Why am I not a very good daughter (this time) you wonder? Well I totally get it. I am a bloody disgrace. I had the audacity to go down to the bakery and buy him some piping hot pide. I mean this bread is straight out of the oven and it is so soft that it will melt in your mouth and put centimetres onto your ass. Anyway he didn’t want pide. Why did I buy him pide? What a bloody awful DIL I am indeed.
I also do not feed him enough although when I do feed him he declares to all and sundry that my food is not good. I also do not make Turkish quality cay and I do not bathe him. I’m just going to make a very public statement here – I will never, ever bathe him! Never ever! I bathe myself. That is it. I did pull his pants up the other day when he was shuffling down the street and they fell down around his knees – but that is where I draw the line.

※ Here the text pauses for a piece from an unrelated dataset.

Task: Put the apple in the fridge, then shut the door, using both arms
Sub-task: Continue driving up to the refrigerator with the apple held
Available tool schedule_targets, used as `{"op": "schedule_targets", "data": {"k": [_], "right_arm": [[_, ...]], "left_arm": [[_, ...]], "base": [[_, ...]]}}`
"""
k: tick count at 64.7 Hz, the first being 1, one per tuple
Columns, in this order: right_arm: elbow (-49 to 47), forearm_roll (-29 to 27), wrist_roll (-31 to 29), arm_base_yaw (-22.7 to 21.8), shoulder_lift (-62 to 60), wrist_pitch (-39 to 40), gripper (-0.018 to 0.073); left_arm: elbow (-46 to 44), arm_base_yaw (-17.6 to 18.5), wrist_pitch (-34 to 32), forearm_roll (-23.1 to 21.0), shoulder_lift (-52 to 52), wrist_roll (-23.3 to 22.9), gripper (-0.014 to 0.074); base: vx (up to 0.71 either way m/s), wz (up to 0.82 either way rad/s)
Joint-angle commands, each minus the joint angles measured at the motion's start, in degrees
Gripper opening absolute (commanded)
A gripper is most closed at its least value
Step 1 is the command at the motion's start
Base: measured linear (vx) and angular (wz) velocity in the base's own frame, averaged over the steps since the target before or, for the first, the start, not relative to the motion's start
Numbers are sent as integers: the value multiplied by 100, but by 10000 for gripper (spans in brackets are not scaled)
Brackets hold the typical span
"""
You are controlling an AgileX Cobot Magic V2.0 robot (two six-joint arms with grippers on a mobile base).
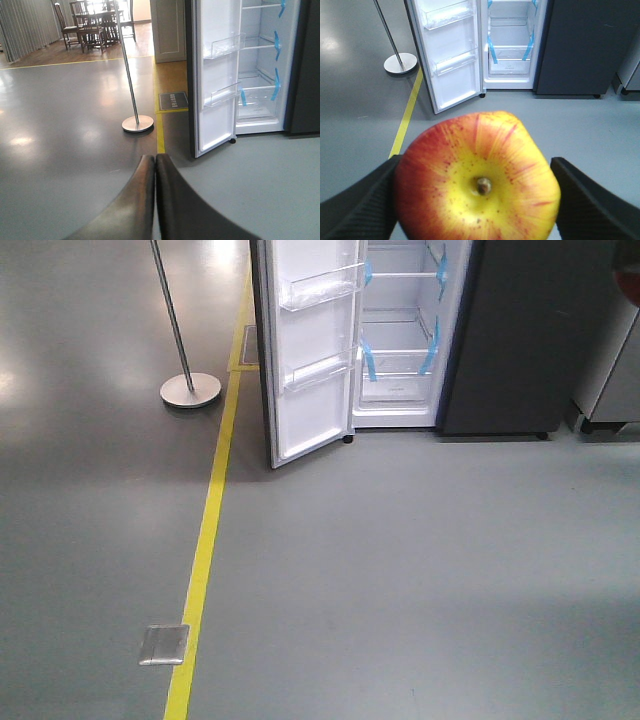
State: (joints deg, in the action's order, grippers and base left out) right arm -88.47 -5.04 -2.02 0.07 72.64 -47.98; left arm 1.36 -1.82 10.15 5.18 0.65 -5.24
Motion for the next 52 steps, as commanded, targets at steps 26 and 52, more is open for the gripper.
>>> {"op": "schedule_targets", "data": {"k": [26,52], "right_arm": [[-173,-6,-24,-7,-143,467,185],[-173,-6,-24,-7,-143,467,185]], "left_arm": [[-95,17,-433,0,87,-62,-6],[-95,17,-433,0,87,-62,-6]], "base": [[16,-1],[14,0]]}}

My FIL is a stubborn old man. He is nice enough but only as long as he gets what he wants. God forbid if shit doesn’t go his way then everyone suffers. I suspect that The Turk will morph into him when he gets older which worries me a lot. I don’t want to have to bathe The Turk either.
My FIL likes to sit on the street and yell at people as they go past, in fact in my recent post about Google maps there is a photo of him no doubt yelling at the Google car. He likes to sit at my front door and yell at me when I go past. He can often be seen sidling up to a neighbour and complaining about this and that. “I need a haircut”. “Nobody feeds me”. “My family hates me”. These are a few of his most favoured rants but there are many others that he throws around at all of us and no one is safe from his rages either.
He doesn’t, however, yell at people who steal The Turk’s Batman undies off the line. Something a little off kilter there I think.
Why does a lot of his ranting fall on me you wonder? Well I am the only one at home. Everyone else works. Which shits him too. Why do the women have to work? Don’t get me started on that! Last weekend I went to a picnic in Limonlu and God forbid I did not get home until after 7.30pm. My FIL informed The Turk that he cannot control me. The Turk’s reply? “I wouldn’t even try!”
When I think of my own excellent father I could never imagine him raising his voice or calling me (or The Turk) names but then I guess that this is the way that my FIL has always lived his life. If one is never told that the behaviour is unwarranted or unacceptable in today’s society then one will never change their ways I guess.
I could take it personally. I could raise my voice or blow my stack at The Turk but I wonder if I would be wasting my energy. I have realised that I honestly don’t really care what he thinks of me. I cannot change him but as long as I am true to myself then all is well. I continue to be respectful. I was taught that as a child – respect your elders. I ignore his blabbing and his sulking. I ignore the fact that my food sucks balls and my cay is weak and tasteless. Between you and me I totally understand now why my MIL was constantly screaming at him. I used to think it was cute. I used to think that she was a feisty old lady and when he would laugh at her it was like how I imagine a couple married for 50+ years would act. Now I realise that she actually wanted to kill him. All the time.